Task details —
The result should be every line in the data below that carries the string "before".
*** Excerpted records ***
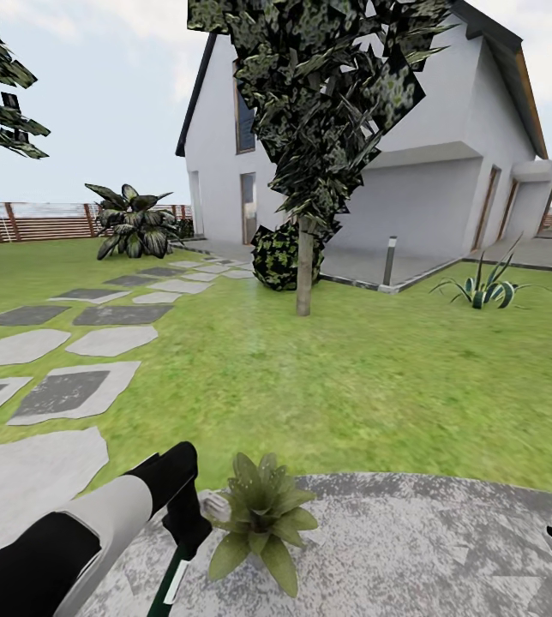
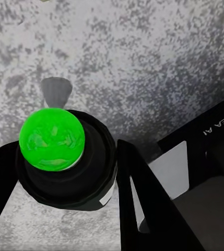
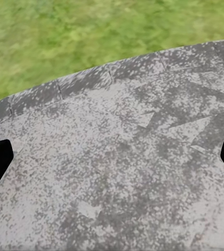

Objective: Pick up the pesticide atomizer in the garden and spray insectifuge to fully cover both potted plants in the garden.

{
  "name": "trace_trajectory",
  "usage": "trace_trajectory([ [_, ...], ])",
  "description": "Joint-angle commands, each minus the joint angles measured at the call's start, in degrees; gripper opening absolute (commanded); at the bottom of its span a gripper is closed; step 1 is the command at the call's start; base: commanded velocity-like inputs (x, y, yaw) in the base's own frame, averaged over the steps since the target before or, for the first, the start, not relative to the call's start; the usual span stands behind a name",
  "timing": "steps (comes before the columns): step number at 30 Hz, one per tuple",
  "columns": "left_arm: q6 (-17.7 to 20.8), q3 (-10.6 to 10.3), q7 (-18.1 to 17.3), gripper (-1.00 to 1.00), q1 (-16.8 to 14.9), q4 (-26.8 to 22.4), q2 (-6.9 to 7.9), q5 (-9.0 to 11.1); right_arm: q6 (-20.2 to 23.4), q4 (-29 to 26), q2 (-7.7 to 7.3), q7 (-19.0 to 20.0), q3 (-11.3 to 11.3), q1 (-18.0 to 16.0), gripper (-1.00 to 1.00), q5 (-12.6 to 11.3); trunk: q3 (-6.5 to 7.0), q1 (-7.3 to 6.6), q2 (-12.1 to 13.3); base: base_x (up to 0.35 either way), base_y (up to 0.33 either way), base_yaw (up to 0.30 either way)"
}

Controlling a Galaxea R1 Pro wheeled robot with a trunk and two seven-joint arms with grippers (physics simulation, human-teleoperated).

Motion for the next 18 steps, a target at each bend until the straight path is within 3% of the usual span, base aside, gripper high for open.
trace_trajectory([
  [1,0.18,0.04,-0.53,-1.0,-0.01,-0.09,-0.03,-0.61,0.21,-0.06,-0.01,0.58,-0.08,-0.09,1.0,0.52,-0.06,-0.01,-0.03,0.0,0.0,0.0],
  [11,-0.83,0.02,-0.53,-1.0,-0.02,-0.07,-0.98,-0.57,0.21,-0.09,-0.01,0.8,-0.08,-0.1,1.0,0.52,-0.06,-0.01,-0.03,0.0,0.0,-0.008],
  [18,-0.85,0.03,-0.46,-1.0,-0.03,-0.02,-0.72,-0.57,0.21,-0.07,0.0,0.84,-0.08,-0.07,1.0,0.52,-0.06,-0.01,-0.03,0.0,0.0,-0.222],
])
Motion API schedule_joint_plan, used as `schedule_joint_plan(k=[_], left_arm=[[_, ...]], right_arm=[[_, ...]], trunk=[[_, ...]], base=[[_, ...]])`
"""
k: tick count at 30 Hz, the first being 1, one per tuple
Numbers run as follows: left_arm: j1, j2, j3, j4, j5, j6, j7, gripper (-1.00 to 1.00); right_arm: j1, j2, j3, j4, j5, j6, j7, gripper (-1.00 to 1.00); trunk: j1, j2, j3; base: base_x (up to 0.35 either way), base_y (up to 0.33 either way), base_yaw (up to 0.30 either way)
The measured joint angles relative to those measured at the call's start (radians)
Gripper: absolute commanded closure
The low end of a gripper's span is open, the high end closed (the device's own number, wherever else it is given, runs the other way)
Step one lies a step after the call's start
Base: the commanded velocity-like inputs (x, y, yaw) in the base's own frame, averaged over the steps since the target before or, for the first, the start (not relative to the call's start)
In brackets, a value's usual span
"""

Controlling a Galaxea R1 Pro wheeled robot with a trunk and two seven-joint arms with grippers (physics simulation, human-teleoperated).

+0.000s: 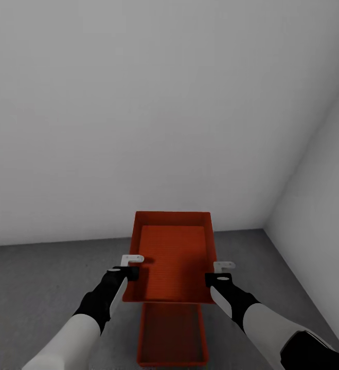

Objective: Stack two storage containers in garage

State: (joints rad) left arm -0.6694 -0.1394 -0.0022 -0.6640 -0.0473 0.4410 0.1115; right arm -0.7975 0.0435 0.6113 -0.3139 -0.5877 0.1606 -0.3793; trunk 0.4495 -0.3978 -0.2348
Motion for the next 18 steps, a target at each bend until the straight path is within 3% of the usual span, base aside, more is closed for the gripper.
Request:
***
Solution to the exercise —
  "description": "Joint-angle commands, each minus the joint angles measured at the call's start, in degrees; gripper opening absolute (commanded); at the bottom of its span a gripper is closed; step 1 is the command at the call's start; base: commanded velocity-like inputs (x, y, yaw) in the base's own frame, averaged over the steps since the target before or, for the first, the start, not relative to the call's start; the usual span stands behind a name",
  "timing": "steps (comes before the columns): step number at 30 Hz, one per tuple",
Base: the commanded velocity-like inputs (x, y, yaw) in the base's own frame, averaged over the steps since the target before or, for the first, the start (not relative to the call's start)

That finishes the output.